Booting a test VM on a modern, well appointed system showed an
increase in
latency of approximately 1 second.

* Run time
The performance impact at run-time of function reordering varies by
workload.
Using kcbench, a kernel compilation benchmark, the performance of a
kernel
build with finer grained KASLR was about 1% slower than a kernel
with standard
KASLR. Analysis with perf showed a slightly higher percentage of 
L1-icache-load-misses. Other workloads were examined as well, with
varied
results. Some workloads performed significantly worse under
FGKASLR, while
others stayed the same or were mysteriously better. In general, it
will
depend on the code flow whether or not finer grained KASLR will
impact
your workload, and how the underlying code was designed. Because
the layout
changes per boot, each time a system is rebooted the performance of
a workload
may change.

Future work could identify hot areas that may not be randomized and
either
leave them in the .text section or group them together into a
single section
that may be randomized. If grouping things together helps, one
other thing to
consider is that if we could identify text blobs that should be
grouped together
to benefit a particular code flow, it could be interesting to
explore
whether this security feature could be also be used as a
performance
feature if you are interested in optimizing your kernel layout for
a
particular workload at boot time. Optimizing function layout for a
particular
workload has been researched and proven effective - for more
information
read the Facebook paper "Optimizing Function Placement for Large-
Scale
Data-Center Applications" (see references section below).

Image Size
----------
Adding additional section headers as a result of compiling with
-ffunction-sections will increase the size of the vmlinux ELF file.
With a standard distro config, the resulting vmlinux was increased
by
about 3%. The compressed image is also increased due to the header
files,
as well as the extra relocations that must be added. You can expect
fgkaslr
to increase the size of the compressed image by about 15%.

Memory Usage
------------
fgkaslr increases the amount of heap that is required at boot time,
although this extra memory is released when the kernel has finished
decompression.
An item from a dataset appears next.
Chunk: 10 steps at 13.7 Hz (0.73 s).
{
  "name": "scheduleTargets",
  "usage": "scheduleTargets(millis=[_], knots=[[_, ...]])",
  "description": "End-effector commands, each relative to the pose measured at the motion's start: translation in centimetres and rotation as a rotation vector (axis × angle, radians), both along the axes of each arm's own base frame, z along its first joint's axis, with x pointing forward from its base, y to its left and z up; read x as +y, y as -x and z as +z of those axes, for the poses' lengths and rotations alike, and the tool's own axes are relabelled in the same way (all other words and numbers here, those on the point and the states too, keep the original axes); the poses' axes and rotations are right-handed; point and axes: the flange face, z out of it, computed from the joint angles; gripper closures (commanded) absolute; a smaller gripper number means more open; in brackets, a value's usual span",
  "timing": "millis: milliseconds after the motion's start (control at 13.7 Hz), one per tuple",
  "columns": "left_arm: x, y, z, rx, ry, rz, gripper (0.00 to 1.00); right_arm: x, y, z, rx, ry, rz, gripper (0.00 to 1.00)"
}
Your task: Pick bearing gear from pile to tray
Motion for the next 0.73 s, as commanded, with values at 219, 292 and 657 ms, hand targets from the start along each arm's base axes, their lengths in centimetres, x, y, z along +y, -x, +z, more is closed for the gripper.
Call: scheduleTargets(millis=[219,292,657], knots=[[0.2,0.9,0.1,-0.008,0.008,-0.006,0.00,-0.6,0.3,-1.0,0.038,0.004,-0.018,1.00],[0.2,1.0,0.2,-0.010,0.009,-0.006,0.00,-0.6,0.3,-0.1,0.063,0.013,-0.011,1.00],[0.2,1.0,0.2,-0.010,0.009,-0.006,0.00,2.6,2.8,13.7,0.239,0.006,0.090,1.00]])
As a result, it may not be appropriate to use this
feature on
systems without much memory.

Building
--------
To enable fine grained KASLR, you need to have the following config
options
set (including all the ones you would use to build normal KASLR)

CONFIG_FG_KASLR=y

In addition, fgkaslr is only supported for the X86_64 architecture.

Modules
-------
Modules are randomized similarly to the rest of the kernel by
shuffling
the sections at load time prior to moving them into memory. The
module must
also have been build with the -ffunction-sections compiler option.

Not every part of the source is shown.